No recuerdo si los grupos los conformabamos amigas afines, o nos los organizaban las monjas por aquello de aprender a vivir la caridad, para educarnos inconscientemente en la apertura al otro, en ese aprender a estar codo con codo con alguien que tú no eliges. En mi caso era colegio de niñas. Creo que ninguna salió traumatizada.
Echando la vista atrás veo cómo aprendíamos de forma sencilla el arte de trabajar en equipo, con orden, con alegría, con disciplina. Primero las sillas, luego llegaban las escobas, por último ¡Corre al servicio y no derrames el agua por el camino! A fregar. Cerrábamos la clase y a otra cosa, mariposa. Tiempos felices, cosas sencillas. Limpiábamos y reíamos.
Escenas de padres
Lo más seguro es que nuestros padres de entonces nunca supieran que sus hijas se quedaban algún día más tarde a «limpiar el colegio». «Fulanita, ¿te vienes? Noooo, que tengo que limpiar el colegio hoy. Ah, vale, hasta mañana». Tiempos felices.
Lo que me resulta precioso es descubrir a mis amigos, ya cuarentones, cincuentones… los de la EGB, evocando a sus padres. Disfruto la forma que tienen de recordarles.
Callo y escucho. Me encanta al ver cómo la admiración por el pater familias trasluce en el rostro, el tono de voz, la mirada chispeante del amigo o amiga.
Uno me cuenta que al fallecer su padre, descubre en su biblioteca cientos de libros. Con entusiasmo relata que todos y cada uno de los libros, en la primera página conservan grapada la reseña del mismo, fuera sacada de un periódico, revista, el papel que envolvía el pescado, etc. Recortaba con perfección la hoja, la guardaba y cuando el libro era suyo, lo grapaba.
La narración de mi amigo me lleva a imaginarme a su padre, por lo que sea, mi imaginación libre me lo presenta en bata de cuadros, ¿y quién te dice que el padre usaba bata de cuadros? Nadie, pero a la feliz anécdota de mi amigo, yo le añado imaginación. Tiempos felices, ¿pasados? No, fugaces momentos del presente.

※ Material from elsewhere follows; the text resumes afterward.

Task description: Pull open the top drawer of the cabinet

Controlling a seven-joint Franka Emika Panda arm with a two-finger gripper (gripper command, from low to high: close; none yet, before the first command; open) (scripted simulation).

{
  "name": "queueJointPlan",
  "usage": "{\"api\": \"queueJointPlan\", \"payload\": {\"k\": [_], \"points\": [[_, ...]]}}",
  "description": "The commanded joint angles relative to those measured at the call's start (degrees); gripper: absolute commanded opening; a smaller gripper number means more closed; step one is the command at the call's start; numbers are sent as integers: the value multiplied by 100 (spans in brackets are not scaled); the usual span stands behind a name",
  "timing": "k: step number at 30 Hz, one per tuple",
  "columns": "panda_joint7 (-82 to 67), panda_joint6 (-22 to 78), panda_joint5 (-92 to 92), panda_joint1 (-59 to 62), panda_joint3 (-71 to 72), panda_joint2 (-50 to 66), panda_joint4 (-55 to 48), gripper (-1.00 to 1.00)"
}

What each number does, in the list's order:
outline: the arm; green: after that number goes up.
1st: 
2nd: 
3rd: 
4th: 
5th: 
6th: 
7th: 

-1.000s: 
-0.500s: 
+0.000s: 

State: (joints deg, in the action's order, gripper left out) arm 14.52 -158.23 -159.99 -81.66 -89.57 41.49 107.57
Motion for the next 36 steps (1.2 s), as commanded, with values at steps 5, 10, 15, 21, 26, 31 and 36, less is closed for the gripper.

Otra amiga, emocionada, entra en la conversación y añade «pues mi padre, genial, dialogaba con el periódico, hacía anotaciones a los artículos. En los márgenes, por todas partes, cogías el periódico y te partías de risa al leer cosas como «sí, tiene usted toda la razón», o «acuérdese de fulanito»…
Ver a esos hombres «a lo suyo», trabajados, madrugadores, lectores, llevando el peso de la familia de una forma tan sosegada, silenciosa, con tanto orden, en su mundo nos muestran algo; y algo con sentido.
Así son los padres, los de entonces, y quizá los de ahora, pero cambiando el periódico y el ritual, por la tableta, móvil u ordenador.
Es bonito recordar tiempos felices… los de antes llenan los de ahora. Esos tiempos son espacios para rememorar, sonreir, distraerse con el pensamiento repentino que llega y acompaña.
¿Cambia el mundo o cambiamos nosotros?
Quizá caigamos en el engaño que el ser humano cambia porque el mundo cambia, porque la Revolución tecnológica y digital nos pisa los talones, puede ser. En realidad, el ser humano es el mismo, ayer, hoy y mañana.
El quiz de la cuestión quizá sea la pérdida de serenidad. Ese no detenerse ante espacios apacibles, independientes. Esa sana soledad que nuestros padres tranquilamente ocupaban, conformando su espacio vital. Sin anhelar lugares especiales «para desconectar». Algunos ni siquiera se iban de vacaciones.
Porque el lugar más protector es el del propio interior, donde se juegan las batallas del alma y se acallan las inquietudes.
Y los hijos de aquellos, narramos esas escenas con admiración, nostalgia y… ¿Por qué no? Con sana envidia. Ellos lograron lo que nosotros no alcanzamos.
Porque nos carcomen las prisas, conversaciones, teléfonos, imágenes, titulares sin más, sin determinarnos a leer el texto completo del artículo. Vídeos, flashes, improntas e impresiones.
Quizá anhelamos lo que San Juan de la Cruz obtuvo «le di a la caza alcance», esa serenidad, esos tiempos felices sin medida de tiempo.
Las escenas de las niñas limpiando, el padre recortando su reseña, ver a Miguel leyendo el periódico bolígrafo en mano… Nos hablan de actitudes, de formas de ser, de sana independencia, de cultivo propio, de «mi tiempo es mío y para mí», de serenidad.
Padres, madres, amigos, personas así, ajenos a las prisas, saben y han sabido vivir ¡Vaya! y de qué manera.